WORK TO COMPLETE — Establish how many lines below contain the string "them". Respond with that number alone.

INFORMATION SHOWN —
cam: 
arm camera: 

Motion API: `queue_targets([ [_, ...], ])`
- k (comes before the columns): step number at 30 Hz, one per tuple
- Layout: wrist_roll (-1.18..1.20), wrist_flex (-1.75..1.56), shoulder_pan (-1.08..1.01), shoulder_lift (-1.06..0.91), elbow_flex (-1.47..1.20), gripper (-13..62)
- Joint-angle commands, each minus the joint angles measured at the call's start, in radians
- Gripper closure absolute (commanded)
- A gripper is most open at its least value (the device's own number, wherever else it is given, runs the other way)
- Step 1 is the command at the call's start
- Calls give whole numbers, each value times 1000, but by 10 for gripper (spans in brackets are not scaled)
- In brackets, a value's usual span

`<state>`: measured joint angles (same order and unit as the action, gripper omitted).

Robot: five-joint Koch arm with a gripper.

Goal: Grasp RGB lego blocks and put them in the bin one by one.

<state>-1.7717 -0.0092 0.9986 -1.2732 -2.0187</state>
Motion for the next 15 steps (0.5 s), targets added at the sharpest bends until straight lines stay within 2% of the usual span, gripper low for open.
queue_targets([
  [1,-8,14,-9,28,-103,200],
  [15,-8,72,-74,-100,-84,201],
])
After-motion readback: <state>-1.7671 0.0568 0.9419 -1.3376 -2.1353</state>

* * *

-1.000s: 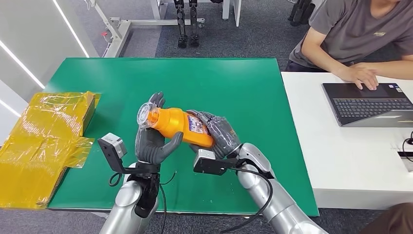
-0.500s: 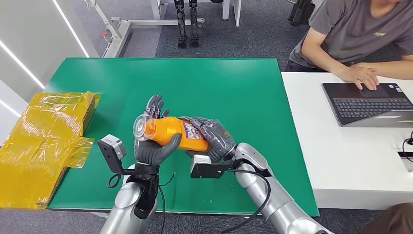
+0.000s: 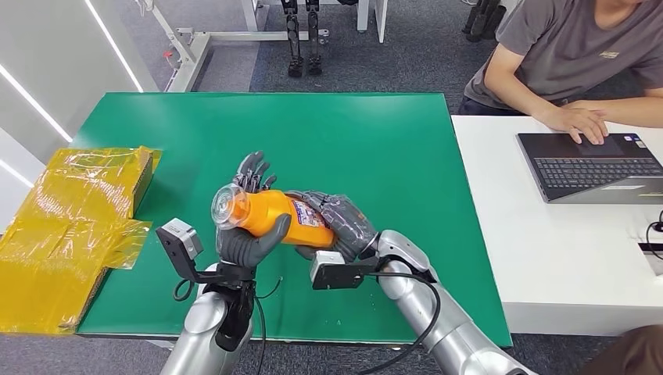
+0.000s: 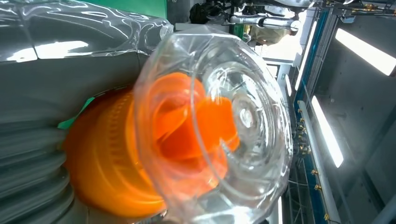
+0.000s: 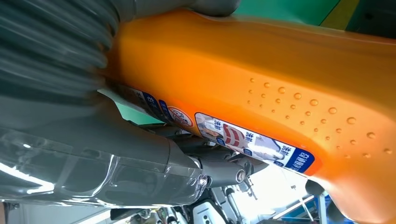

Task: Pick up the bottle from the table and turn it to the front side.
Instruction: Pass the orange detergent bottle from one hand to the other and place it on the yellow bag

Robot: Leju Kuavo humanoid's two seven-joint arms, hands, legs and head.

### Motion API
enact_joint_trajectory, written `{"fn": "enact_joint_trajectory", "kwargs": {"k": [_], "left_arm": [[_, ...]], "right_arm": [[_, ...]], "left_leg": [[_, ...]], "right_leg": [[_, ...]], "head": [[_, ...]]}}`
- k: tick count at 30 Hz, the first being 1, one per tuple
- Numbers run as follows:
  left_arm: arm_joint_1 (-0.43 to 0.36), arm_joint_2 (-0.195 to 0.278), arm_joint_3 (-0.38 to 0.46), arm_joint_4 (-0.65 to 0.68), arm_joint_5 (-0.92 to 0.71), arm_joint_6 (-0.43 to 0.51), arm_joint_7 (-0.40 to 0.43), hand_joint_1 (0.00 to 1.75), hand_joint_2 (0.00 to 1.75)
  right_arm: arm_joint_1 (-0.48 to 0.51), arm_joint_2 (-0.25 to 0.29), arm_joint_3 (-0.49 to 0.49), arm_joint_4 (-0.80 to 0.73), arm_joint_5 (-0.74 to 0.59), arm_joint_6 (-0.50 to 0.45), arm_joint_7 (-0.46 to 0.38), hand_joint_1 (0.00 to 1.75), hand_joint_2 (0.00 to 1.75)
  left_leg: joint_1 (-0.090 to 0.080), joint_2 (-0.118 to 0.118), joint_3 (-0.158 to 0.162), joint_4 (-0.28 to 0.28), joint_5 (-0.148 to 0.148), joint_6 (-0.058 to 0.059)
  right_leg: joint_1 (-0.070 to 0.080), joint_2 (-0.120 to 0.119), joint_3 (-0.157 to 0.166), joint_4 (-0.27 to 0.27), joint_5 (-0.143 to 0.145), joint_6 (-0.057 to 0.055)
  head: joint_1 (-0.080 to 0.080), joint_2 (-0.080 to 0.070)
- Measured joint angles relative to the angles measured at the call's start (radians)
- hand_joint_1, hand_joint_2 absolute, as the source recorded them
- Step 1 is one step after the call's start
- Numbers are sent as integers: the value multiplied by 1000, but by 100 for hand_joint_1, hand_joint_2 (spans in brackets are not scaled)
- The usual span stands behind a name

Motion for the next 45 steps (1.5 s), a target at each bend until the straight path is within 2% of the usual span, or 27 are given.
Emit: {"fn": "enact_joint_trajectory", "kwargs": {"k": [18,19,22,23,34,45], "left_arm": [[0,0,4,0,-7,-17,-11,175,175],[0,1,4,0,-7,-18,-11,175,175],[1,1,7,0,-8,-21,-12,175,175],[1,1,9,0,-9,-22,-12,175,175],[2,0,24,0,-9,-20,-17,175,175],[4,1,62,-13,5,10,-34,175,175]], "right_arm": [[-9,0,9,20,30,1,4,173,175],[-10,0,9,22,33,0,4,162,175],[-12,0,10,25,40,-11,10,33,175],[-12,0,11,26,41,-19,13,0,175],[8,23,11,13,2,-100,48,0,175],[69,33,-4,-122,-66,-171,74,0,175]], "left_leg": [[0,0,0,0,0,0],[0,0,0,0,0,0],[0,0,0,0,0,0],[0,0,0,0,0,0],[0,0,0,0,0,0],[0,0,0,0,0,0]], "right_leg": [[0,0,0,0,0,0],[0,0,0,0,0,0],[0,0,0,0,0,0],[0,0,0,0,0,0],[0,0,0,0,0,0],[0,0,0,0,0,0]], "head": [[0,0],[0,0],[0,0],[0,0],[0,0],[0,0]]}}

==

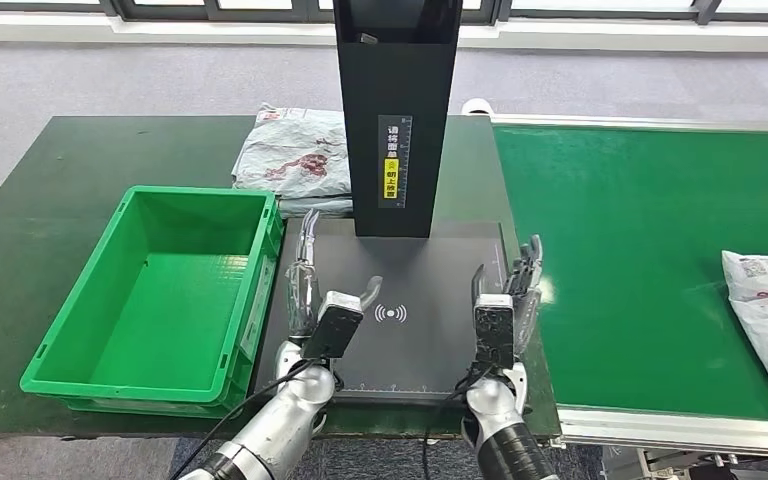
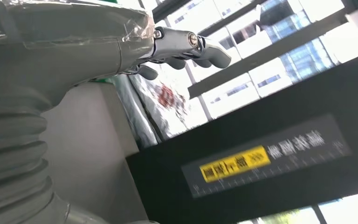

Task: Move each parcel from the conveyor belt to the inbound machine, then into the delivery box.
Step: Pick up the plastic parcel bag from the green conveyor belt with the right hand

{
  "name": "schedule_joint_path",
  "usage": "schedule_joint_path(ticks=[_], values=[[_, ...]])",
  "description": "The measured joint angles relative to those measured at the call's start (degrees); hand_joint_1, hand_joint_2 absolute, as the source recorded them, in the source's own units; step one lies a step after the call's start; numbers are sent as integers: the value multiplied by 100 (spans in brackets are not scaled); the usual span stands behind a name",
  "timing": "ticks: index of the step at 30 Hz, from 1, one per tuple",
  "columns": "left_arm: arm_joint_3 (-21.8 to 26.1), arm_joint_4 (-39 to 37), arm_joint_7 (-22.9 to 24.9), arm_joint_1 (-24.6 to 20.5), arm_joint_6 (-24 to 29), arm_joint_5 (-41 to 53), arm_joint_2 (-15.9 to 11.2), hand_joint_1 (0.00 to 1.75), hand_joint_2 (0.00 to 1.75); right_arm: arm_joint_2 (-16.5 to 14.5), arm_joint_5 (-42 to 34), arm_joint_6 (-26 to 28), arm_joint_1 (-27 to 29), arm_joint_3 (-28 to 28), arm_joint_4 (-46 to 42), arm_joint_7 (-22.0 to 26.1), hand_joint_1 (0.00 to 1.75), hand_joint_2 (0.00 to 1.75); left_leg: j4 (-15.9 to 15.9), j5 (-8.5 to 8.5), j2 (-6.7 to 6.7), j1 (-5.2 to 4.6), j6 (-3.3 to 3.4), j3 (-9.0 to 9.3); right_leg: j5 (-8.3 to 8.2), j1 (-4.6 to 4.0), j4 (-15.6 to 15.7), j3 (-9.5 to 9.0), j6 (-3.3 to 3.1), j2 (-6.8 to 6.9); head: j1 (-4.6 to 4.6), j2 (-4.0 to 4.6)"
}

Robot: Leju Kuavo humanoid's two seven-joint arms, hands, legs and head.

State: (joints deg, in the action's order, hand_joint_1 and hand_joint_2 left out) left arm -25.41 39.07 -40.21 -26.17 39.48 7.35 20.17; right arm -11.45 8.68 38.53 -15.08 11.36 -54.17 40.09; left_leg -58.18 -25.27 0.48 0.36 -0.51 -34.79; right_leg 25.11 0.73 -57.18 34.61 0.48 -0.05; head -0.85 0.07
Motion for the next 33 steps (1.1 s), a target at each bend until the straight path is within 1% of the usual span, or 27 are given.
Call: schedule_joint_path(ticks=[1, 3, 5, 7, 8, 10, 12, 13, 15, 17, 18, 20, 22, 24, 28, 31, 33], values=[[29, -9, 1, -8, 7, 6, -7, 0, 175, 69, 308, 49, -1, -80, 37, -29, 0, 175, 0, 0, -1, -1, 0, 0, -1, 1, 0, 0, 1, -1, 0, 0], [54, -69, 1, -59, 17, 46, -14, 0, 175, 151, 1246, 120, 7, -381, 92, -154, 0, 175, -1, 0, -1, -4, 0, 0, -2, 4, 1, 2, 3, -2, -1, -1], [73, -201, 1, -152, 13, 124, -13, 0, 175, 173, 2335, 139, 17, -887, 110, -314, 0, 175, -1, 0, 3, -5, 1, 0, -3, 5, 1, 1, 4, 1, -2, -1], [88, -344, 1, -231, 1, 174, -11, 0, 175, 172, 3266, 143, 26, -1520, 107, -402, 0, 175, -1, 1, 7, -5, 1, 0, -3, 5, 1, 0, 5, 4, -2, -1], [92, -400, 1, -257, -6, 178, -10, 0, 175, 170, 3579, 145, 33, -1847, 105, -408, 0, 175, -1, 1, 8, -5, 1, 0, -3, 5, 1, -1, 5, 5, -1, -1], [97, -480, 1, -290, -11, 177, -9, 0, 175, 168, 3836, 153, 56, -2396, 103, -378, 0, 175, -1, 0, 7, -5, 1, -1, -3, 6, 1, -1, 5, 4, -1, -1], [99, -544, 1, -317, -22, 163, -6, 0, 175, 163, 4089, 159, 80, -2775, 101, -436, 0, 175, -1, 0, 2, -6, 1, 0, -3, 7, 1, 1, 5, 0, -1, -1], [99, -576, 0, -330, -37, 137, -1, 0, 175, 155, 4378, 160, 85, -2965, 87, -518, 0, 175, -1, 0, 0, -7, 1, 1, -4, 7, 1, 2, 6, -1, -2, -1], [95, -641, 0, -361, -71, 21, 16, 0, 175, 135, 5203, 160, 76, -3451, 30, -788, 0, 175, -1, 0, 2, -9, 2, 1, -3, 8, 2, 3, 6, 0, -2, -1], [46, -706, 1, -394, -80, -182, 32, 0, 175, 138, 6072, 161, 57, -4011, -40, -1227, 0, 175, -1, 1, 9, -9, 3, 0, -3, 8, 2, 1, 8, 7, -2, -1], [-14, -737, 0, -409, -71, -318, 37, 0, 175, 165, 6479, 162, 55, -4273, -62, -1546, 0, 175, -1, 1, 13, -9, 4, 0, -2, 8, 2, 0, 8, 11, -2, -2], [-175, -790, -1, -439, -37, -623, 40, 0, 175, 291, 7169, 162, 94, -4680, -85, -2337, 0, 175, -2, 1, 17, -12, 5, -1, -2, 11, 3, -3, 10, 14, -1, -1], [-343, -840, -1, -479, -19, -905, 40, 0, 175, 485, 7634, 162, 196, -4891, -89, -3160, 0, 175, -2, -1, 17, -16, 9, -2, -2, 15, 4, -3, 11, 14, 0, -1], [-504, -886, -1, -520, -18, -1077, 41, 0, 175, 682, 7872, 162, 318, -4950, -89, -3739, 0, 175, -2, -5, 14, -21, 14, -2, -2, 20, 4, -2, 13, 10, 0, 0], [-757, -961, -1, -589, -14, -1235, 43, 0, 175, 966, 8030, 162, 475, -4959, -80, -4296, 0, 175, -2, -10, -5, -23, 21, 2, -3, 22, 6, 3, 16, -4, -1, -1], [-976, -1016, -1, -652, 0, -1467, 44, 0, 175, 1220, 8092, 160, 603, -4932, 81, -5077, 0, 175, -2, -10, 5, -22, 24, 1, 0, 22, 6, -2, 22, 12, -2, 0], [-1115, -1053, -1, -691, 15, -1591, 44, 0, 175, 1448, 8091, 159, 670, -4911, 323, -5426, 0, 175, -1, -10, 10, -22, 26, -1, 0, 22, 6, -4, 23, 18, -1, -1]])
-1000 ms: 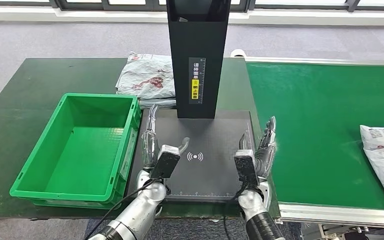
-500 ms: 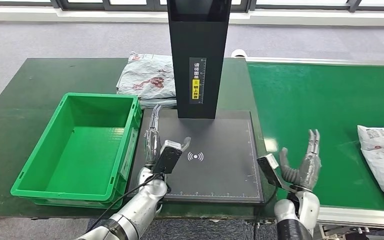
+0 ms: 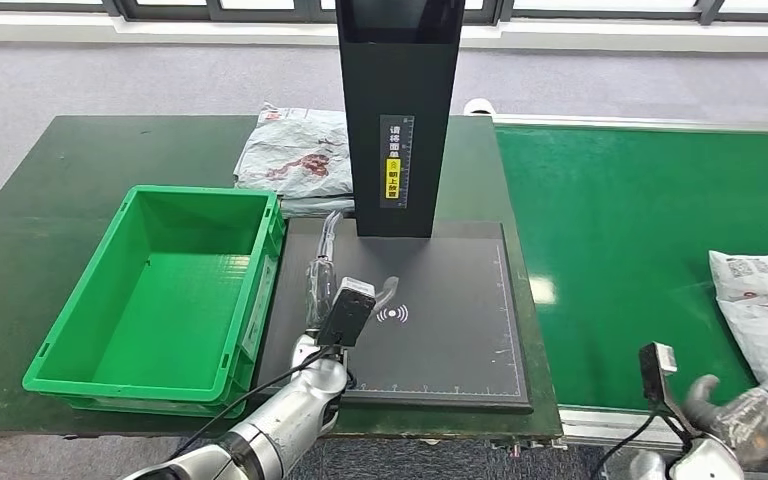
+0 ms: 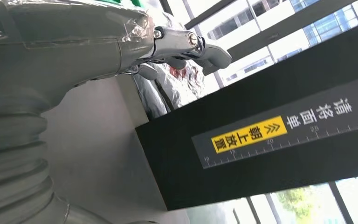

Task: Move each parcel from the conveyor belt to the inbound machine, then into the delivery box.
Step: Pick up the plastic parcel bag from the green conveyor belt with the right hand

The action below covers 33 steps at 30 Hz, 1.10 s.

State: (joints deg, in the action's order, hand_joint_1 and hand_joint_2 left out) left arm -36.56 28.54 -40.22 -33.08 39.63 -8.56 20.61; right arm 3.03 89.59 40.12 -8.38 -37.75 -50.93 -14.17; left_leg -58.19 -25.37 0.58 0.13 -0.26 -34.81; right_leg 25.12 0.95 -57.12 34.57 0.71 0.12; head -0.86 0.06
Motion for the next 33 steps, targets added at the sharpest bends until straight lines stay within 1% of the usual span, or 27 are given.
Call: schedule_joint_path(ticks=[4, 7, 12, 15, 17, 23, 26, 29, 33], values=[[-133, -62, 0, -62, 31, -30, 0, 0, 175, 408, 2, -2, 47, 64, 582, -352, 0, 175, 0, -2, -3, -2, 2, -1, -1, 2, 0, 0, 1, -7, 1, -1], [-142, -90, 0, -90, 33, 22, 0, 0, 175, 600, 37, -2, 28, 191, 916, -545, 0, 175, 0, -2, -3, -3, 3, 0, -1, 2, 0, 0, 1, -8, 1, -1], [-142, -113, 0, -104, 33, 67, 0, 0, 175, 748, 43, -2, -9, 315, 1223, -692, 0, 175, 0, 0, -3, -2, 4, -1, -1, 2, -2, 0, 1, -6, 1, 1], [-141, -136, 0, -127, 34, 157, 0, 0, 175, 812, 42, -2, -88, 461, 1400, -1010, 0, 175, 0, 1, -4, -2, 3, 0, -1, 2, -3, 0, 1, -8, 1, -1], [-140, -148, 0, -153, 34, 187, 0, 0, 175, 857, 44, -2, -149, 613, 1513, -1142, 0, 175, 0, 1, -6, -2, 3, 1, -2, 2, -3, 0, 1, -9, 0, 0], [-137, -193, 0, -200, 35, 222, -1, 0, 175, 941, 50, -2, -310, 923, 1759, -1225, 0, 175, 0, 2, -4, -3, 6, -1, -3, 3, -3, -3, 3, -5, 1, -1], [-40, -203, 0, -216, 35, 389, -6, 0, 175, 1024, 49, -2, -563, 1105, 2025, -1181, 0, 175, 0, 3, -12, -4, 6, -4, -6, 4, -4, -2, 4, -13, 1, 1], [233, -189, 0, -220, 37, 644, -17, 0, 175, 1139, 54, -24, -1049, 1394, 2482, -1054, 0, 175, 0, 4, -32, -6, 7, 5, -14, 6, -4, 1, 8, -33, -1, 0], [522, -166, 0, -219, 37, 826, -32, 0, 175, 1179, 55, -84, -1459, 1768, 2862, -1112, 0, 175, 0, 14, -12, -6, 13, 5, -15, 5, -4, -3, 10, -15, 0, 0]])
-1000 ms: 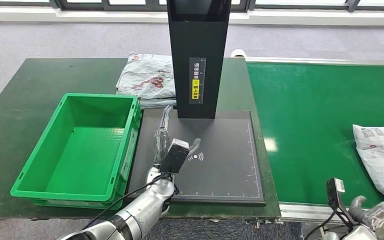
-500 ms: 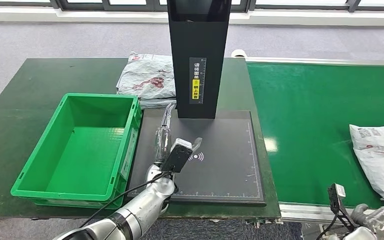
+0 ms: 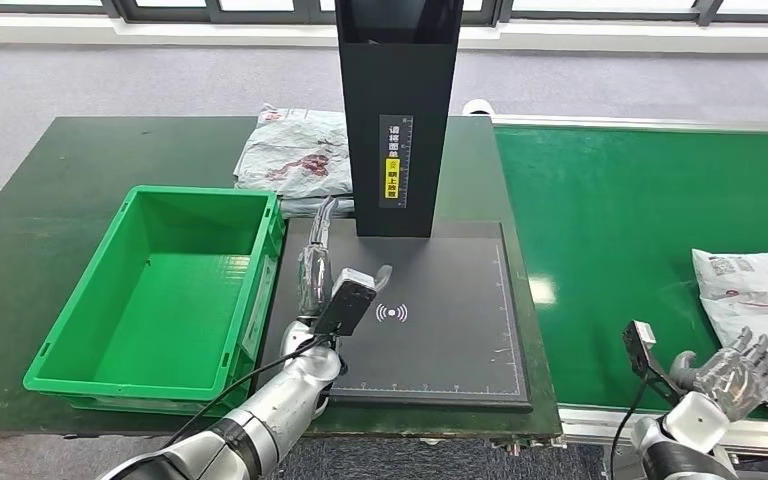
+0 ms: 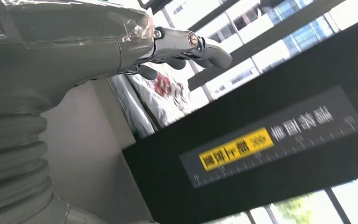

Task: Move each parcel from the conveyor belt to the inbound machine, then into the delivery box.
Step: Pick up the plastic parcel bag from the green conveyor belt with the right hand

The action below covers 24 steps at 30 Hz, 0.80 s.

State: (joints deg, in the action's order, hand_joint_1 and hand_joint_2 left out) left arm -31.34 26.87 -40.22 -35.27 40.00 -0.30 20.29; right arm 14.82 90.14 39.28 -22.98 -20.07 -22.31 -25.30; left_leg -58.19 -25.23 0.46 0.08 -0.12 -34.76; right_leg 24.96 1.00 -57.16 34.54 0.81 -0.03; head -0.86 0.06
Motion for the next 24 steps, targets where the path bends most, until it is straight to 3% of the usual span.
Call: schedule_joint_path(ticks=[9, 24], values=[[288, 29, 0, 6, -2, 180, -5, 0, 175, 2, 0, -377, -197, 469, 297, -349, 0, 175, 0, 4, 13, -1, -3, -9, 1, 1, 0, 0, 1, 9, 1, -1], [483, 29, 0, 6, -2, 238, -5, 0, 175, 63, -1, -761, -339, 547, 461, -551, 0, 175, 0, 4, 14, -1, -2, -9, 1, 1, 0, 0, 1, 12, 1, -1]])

RESULT BELOW — 3